Task to carry out - Lines with the word "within" in them must be copied from the records below.

Given entries -
Segment Open

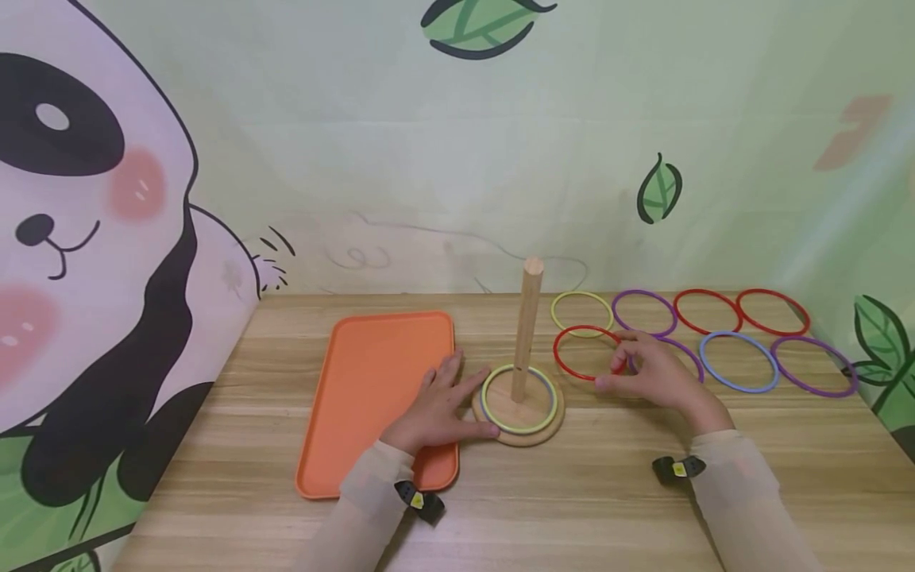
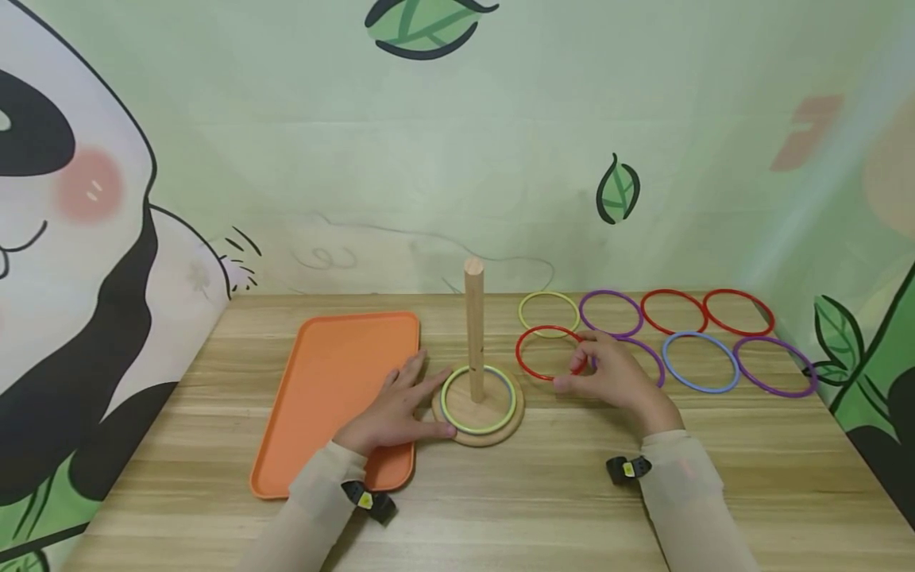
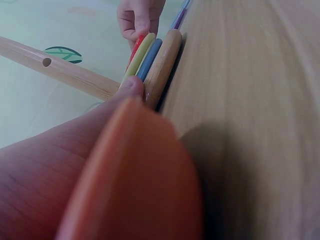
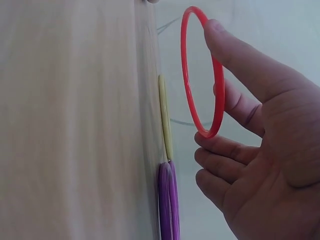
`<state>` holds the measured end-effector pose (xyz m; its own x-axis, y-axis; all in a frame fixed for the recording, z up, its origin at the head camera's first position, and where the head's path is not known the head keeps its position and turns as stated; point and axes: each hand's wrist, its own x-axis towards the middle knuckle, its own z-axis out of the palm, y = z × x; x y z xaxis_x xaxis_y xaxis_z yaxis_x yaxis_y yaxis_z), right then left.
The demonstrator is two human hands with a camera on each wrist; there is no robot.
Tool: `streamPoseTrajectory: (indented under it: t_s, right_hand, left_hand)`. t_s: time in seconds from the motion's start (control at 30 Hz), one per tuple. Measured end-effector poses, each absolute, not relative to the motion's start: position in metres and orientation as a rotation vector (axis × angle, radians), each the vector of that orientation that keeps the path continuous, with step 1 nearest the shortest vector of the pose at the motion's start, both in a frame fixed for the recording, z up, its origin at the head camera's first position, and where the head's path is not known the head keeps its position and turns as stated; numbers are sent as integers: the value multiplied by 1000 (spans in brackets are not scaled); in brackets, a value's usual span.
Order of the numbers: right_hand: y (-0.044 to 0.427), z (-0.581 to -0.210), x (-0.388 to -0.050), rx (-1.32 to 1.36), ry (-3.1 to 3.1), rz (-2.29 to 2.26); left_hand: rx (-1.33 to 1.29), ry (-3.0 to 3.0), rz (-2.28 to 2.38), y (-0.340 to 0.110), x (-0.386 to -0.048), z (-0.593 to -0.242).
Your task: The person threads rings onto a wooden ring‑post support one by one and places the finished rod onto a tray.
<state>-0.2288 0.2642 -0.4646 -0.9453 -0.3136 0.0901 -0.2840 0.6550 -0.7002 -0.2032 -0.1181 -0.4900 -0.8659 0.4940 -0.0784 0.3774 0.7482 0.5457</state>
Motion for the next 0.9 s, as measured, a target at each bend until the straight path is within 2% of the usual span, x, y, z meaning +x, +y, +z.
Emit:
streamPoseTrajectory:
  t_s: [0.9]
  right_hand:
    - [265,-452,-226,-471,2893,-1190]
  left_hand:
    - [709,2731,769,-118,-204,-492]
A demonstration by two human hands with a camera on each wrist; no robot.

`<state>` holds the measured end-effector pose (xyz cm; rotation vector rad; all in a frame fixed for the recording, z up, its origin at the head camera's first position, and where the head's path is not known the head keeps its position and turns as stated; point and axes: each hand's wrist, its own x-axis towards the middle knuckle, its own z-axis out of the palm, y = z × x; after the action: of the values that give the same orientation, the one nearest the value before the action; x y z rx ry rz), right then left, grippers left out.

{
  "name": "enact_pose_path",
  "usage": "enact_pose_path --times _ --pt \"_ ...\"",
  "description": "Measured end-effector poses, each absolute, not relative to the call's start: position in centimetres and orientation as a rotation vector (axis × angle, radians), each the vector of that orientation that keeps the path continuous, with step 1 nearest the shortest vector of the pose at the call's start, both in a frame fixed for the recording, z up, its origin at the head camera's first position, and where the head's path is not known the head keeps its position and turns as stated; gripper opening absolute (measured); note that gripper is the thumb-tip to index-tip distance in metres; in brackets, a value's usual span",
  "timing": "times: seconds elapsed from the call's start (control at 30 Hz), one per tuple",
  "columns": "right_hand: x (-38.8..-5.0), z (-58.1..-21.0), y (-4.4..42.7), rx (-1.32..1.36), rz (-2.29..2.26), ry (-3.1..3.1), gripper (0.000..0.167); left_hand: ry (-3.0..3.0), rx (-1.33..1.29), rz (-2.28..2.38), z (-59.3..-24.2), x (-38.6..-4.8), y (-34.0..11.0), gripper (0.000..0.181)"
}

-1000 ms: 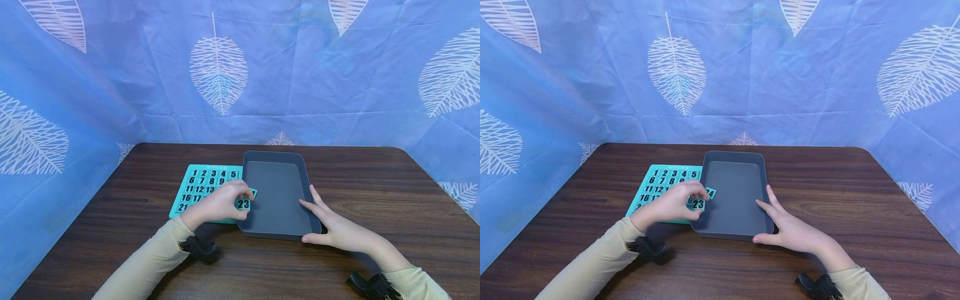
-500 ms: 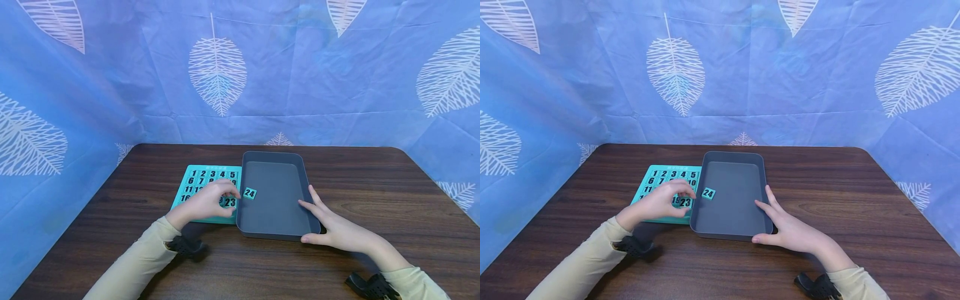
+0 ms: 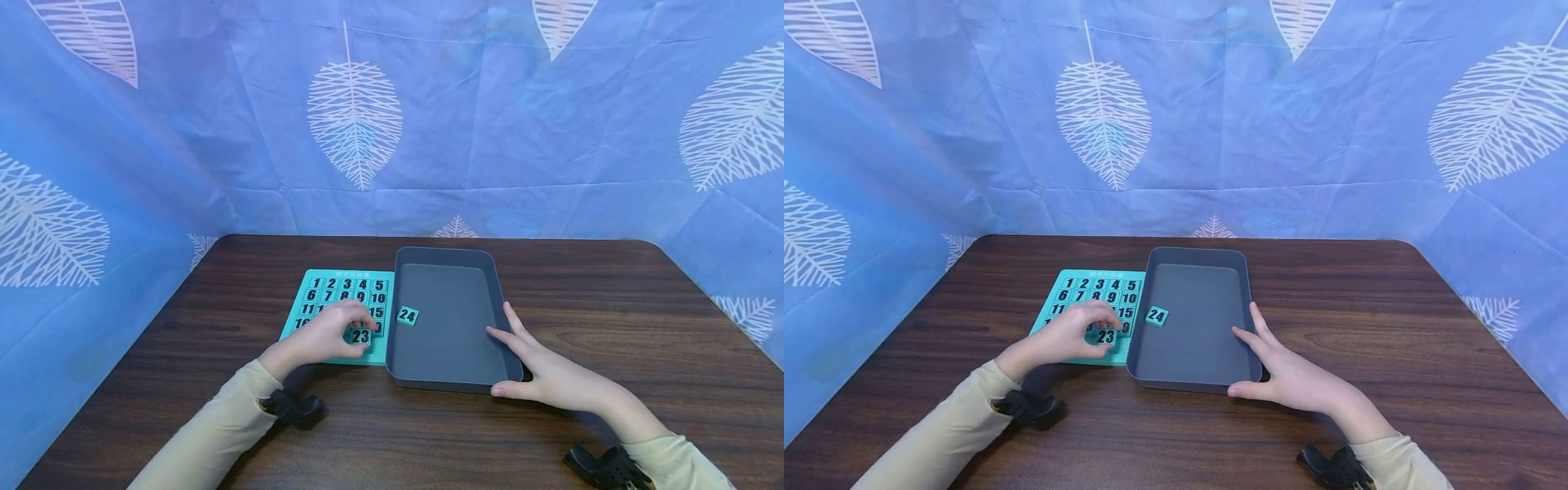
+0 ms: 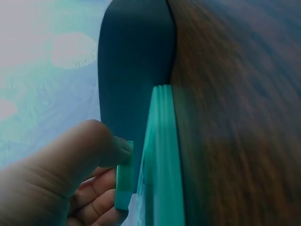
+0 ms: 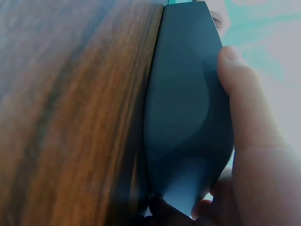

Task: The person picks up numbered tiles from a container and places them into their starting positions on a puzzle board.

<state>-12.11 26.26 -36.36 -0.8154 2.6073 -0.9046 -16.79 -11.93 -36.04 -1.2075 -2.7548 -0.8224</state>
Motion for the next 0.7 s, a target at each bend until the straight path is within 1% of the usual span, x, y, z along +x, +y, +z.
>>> enact_pose_path --times 0.43,0.7 --pt "-12.2 -36.4 26.4 -0.823 -0.918 2.597 0.084 -2.765 -1.199 -0.858 -37.2 -16.9 -13.1 0.020" --pt "-12.2 -36.5 26.3 -0.812 -0.920 2.588 0.085 -2.799 -1.196 -0.893 -37.1 -16.8 -13.6 0.021"
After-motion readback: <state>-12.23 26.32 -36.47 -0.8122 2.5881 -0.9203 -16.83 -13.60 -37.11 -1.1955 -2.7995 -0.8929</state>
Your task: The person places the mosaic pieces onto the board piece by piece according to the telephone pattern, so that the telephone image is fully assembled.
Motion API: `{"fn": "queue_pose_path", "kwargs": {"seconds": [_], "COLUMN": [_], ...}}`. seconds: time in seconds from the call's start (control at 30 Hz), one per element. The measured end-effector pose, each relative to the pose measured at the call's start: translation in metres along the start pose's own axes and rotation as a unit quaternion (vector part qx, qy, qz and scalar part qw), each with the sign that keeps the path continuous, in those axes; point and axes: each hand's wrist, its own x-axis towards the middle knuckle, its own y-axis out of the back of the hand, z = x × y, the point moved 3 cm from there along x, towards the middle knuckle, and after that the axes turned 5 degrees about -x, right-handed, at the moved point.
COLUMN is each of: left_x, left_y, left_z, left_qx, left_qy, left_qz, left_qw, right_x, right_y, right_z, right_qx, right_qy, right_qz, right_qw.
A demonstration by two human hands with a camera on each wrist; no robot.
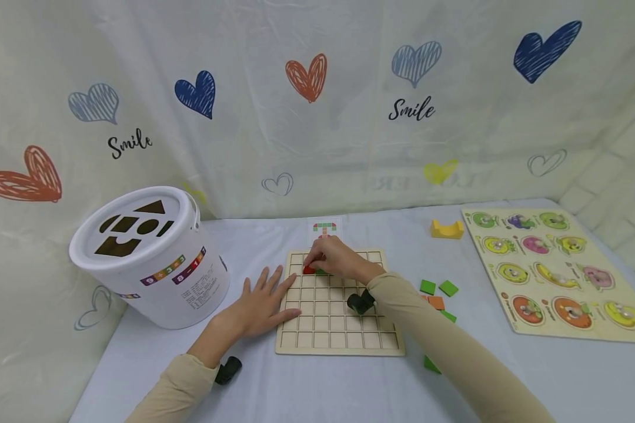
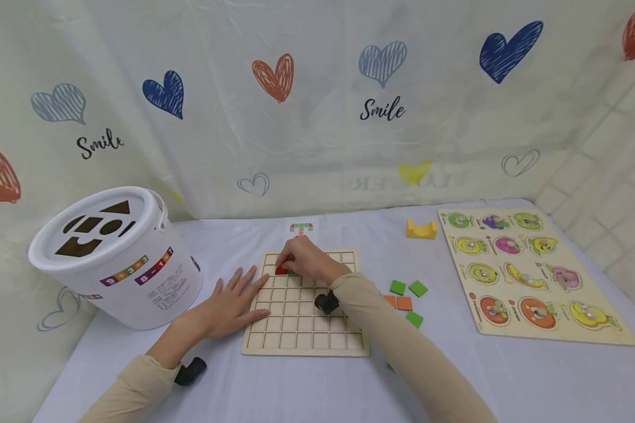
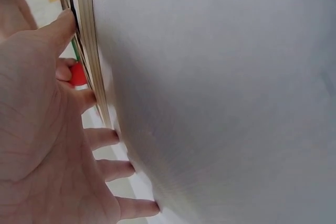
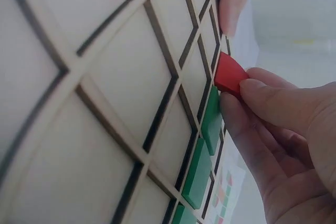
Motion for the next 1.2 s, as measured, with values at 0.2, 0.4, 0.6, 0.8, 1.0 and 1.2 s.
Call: {"fn": "queue_pose_path", "kwargs": {"seconds": [0.2,0.4,0.6,0.8,1.0,1.2], "left_x": [0.000,0.000,0.000,-0.001,-0.001,-0.002], "left_y": [0.001,0.001,0.001,0.002,0.002,0.002], "left_z": [0.002,0.002,0.003,0.004,0.004,0.004], "left_qx": [0.002,0.003,0.003,0.004,0.004,0.001], "left_qy": [0.000,0.001,0.002,0.001,-0.001,0.000], "left_qz": [0.001,0.002,0.004,0.003,0.004,0.003], "left_qw": [1.0000,1.0000,1.0000,1.0000,1.0000,1.0000], "right_x": [0.000,0.000,0.001,-0.001,-0.009,-0.037], "right_y": [0.000,-0.001,-0.004,-0.006,-0.003,0.010], "right_z": [-0.002,-0.007,-0.008,-0.009,-0.014,-0.019], "right_qx": [-0.041,-0.071,-0.081,-0.073,-0.074,-0.067], "right_qy": [0.013,0.031,0.031,0.022,0.025,0.015], "right_qz": [-0.003,-0.015,-0.018,-0.023,-0.037,-0.036], "right_qw": [0.9991,0.9969,0.9961,0.9968,0.9963,0.9969]}}
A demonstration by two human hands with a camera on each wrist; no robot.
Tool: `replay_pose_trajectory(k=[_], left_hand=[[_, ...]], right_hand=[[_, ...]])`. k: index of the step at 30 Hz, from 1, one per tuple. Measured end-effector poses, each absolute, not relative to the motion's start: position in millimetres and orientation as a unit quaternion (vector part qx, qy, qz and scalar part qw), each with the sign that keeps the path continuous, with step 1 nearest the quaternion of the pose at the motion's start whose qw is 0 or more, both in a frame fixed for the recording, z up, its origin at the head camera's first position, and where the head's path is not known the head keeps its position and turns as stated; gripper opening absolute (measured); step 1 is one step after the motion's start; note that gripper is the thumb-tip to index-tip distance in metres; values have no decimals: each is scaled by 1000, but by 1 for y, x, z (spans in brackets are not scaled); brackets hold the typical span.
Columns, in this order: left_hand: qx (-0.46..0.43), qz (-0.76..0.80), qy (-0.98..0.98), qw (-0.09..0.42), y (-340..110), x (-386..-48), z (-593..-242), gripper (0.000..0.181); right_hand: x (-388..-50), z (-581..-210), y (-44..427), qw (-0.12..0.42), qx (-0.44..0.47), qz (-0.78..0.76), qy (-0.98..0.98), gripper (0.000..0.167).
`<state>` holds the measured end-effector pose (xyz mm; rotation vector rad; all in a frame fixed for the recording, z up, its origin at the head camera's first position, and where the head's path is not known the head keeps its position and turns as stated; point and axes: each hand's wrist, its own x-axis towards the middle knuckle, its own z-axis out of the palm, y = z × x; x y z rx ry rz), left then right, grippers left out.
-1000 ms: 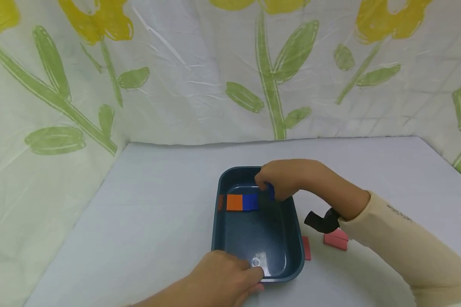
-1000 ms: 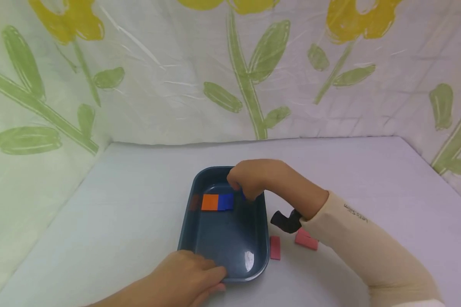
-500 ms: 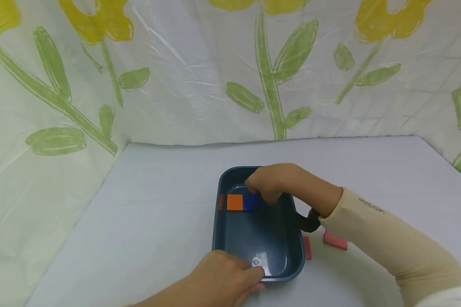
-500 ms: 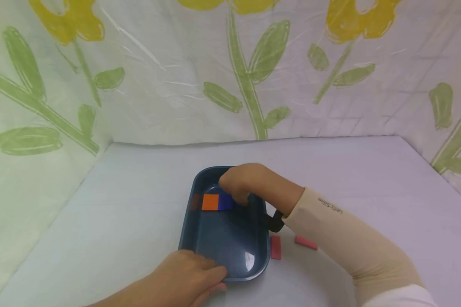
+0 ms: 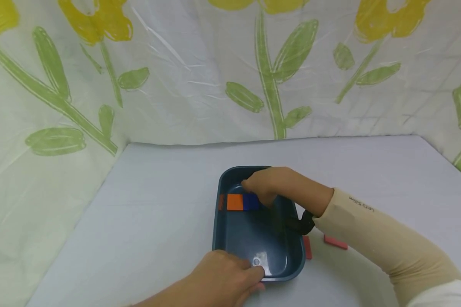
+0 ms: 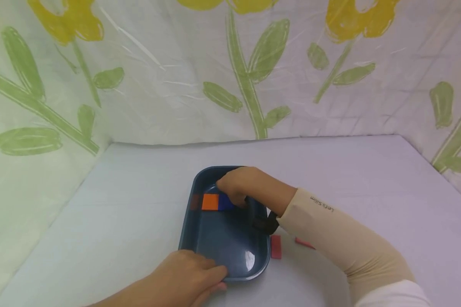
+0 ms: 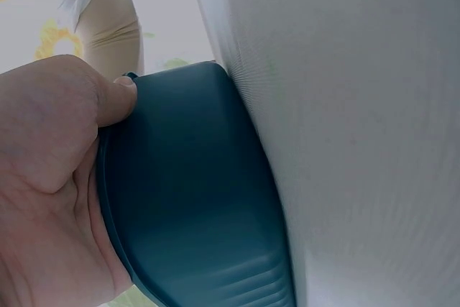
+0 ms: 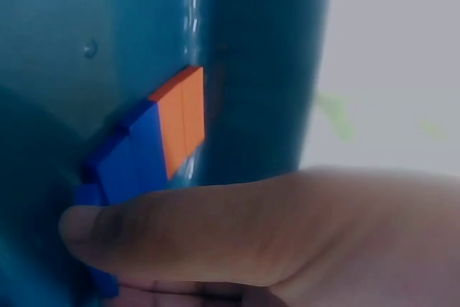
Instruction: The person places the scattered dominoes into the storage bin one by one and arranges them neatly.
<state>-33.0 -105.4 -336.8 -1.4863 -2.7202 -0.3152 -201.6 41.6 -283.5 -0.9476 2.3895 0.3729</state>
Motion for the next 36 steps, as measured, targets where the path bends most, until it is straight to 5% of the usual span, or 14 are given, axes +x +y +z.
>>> replay_pose_trajectory(k=[29, 36], left_hand=[[-479, -105, -872, 0, -106, -33, -337, 20], [-486, -109, -867, 29, -107, -33, -339, 20]], right_hand=[[-202, -293, 41, 250, -367, 97, 891, 72], [-202, -284, 44, 243, -373, 65, 893, 73]])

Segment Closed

Answer for the task -
Motion for the next 0.9 s, as measured, a target at each bend until the straight path is within 2% of the usual span, x, y, z meaning +x, +y, +z.
Motion for the next 0.7 s, a target at each bend until the straight path is within 1% of the usual span, x, y, z along +x, +y, +z.

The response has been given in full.